Nevertheless, that’s the adaptation that initially anesthetized the Florida House. Paul Renner, Flagler’s representative, voted for it as it anesthetized on Feb. 14, 92-14.

County Attorney Al Hadeed. (© FlaglerLive)

That accouterment fabricated it into the Senate version, and the Senate anesthetized the bill, 29-7, on March 6, with Sen. Travis Hutson, who represents Flagler, amid the seven agnostic votes.  The adapted adaptation of the bill went aback to the House, which anesthetized it on March 8, 95-17, Renner still in favor.

Sometime in the advancing weeks the Flagler Canton Agency will ascendancy a branch on the proposed authorization that takes advantage of that added grandfathering provision. The agency will, again actual acceptable canyon that authorization by July 1. Assuming it passes, it will again be armed with a acknowledged way to abode the achievability that any clandestine acreage buyer invokes clandestine restrictions on sections of bank commonly acclimated by the public. The measure, Moylan says, “says the canton can use accepted use as a aegis if any beachfront buyer were aggravating to claiming our ordinance. We can use that commodity to aback up our authorization in a courtroom, admitting counties and cities that don’t canyon an authorization would be ashore with a bindle by bindle charge to sue everybody forth the coastline” to bottle the aforementioned right.

The movement against what became that abnormal law this ages started in Walton County—the alone canton to accept had an advancing affair amid clandestine acreage owners and beach-goers. Walton Canton had an authorization banning the array of signs that say “Private Property” on the bank proper. Its authorization declared absolutely that the “public’s abiding accepted use of the dry bank areas of all of the beaches in the Canton for recreational purposes is hereby accustomed and protected.”  

Lionel and Tammy Alford sued in federal cloister in 2016. The cloister upheld the county’s appropriate to canyon a customary-use authorization but larboard the aperture accessible for a claiming on property-rights grounds. Edward and Delanie Goodwin of Walton Canton sued the afterward year, citation the Aboriginal and Fifth amendments. The accusation was absolved (“the affair is best fit for assurance aboriginal by the accompaniment court”). There was additionally an ambiguous Attorney General assessment that approved to authorize a average arena after abacus too abundant accuracy to the issue.

 “These cloister decisions and the Attorney General opinion,” a aldermanic assay of the new law concluded, “show that bounded officials, municipalities, and clandestine acreage owners accept struggled to actuate the ambit of bounded ascendancy apropos accepted use ordinances and free who may affect the acreage rights of clandestine acreage owners through the accepted law commodity of accepted use.”

The new law notwithstanding, action on the affair appears boilerplate a done.

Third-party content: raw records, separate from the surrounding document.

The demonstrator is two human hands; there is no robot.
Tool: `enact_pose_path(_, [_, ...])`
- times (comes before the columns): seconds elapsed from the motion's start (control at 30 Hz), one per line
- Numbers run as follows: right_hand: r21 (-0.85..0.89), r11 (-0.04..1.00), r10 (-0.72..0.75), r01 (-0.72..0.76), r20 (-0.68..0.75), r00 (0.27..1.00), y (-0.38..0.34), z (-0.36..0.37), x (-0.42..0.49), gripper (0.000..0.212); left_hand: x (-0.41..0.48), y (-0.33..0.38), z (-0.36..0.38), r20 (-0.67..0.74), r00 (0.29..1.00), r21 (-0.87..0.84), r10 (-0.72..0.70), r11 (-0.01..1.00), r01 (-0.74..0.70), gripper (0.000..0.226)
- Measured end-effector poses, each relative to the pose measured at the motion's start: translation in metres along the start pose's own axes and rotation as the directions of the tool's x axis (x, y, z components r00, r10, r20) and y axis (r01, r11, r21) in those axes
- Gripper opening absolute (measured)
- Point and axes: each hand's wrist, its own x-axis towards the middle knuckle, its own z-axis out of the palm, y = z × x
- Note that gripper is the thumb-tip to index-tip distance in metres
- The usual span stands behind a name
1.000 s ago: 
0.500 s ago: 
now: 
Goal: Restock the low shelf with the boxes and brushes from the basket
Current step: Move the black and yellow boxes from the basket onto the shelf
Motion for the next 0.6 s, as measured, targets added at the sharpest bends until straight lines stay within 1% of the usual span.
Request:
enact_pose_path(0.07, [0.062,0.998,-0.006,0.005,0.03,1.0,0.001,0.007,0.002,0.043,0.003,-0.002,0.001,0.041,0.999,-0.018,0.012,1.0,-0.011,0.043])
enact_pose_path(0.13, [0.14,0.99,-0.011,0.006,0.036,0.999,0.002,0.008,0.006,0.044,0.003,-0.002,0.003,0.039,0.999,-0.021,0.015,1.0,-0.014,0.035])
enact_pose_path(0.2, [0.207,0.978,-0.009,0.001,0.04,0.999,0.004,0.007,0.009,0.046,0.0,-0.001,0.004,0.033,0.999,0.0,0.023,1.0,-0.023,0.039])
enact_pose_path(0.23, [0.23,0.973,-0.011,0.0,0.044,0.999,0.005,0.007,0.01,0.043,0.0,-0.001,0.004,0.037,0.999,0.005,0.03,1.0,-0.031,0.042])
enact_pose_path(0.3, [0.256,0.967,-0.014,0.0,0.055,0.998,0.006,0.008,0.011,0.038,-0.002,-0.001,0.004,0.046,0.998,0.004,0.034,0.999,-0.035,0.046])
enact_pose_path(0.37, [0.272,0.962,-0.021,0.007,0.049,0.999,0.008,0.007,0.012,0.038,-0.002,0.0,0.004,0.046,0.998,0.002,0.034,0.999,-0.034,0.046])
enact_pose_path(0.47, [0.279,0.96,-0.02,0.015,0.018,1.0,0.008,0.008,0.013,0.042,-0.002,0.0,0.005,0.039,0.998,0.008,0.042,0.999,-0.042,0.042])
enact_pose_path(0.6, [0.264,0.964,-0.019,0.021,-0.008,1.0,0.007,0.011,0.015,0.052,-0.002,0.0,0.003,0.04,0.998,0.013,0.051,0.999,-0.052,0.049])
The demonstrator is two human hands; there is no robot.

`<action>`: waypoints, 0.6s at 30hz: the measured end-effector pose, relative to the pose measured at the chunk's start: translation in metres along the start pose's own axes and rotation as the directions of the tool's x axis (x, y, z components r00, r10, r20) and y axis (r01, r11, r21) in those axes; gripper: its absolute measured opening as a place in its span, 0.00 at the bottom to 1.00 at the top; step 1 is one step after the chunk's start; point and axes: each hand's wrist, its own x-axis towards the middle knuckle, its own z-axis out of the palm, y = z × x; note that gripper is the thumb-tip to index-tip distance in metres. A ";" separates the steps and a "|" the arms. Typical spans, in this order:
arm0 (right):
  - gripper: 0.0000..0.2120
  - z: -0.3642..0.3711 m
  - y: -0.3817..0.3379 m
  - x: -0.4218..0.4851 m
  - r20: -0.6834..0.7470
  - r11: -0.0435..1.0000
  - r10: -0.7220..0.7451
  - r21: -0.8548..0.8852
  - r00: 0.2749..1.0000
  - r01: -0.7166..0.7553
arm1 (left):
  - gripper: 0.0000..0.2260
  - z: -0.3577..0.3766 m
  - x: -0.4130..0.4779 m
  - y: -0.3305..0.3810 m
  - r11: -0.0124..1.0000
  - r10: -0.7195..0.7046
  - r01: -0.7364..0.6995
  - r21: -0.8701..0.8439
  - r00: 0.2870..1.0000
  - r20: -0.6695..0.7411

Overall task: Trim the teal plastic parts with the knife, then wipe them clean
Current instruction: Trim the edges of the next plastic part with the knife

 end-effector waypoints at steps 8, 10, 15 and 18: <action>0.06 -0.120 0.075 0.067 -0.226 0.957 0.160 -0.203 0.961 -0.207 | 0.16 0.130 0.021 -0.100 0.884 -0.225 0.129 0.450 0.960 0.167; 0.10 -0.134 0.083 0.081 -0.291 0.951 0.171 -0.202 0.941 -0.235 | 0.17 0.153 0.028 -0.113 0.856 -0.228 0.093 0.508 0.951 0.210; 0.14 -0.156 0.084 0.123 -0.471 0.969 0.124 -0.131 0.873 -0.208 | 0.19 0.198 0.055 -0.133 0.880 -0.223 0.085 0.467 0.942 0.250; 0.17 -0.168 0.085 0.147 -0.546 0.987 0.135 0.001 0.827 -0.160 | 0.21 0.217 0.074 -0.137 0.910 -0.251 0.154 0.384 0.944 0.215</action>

After this commodity appeared, a commenter appropriate that association in the Hammock were abaft the bill. “Of advance not true,” Hadeed said in an email. “No one acceptable knew during the session. We never accustomed an analysis on it and had no acumen to active anyone aback it didn’t alike get out of the starting aboideau in the Senate until the aftermost anniversary of session. On acquirements that it was moving, we accurate our argument and approved the aftermost minute alteration to the bill. This was with the BCC’s support.” BCC is the acronym for the Board of Canton Commissioners.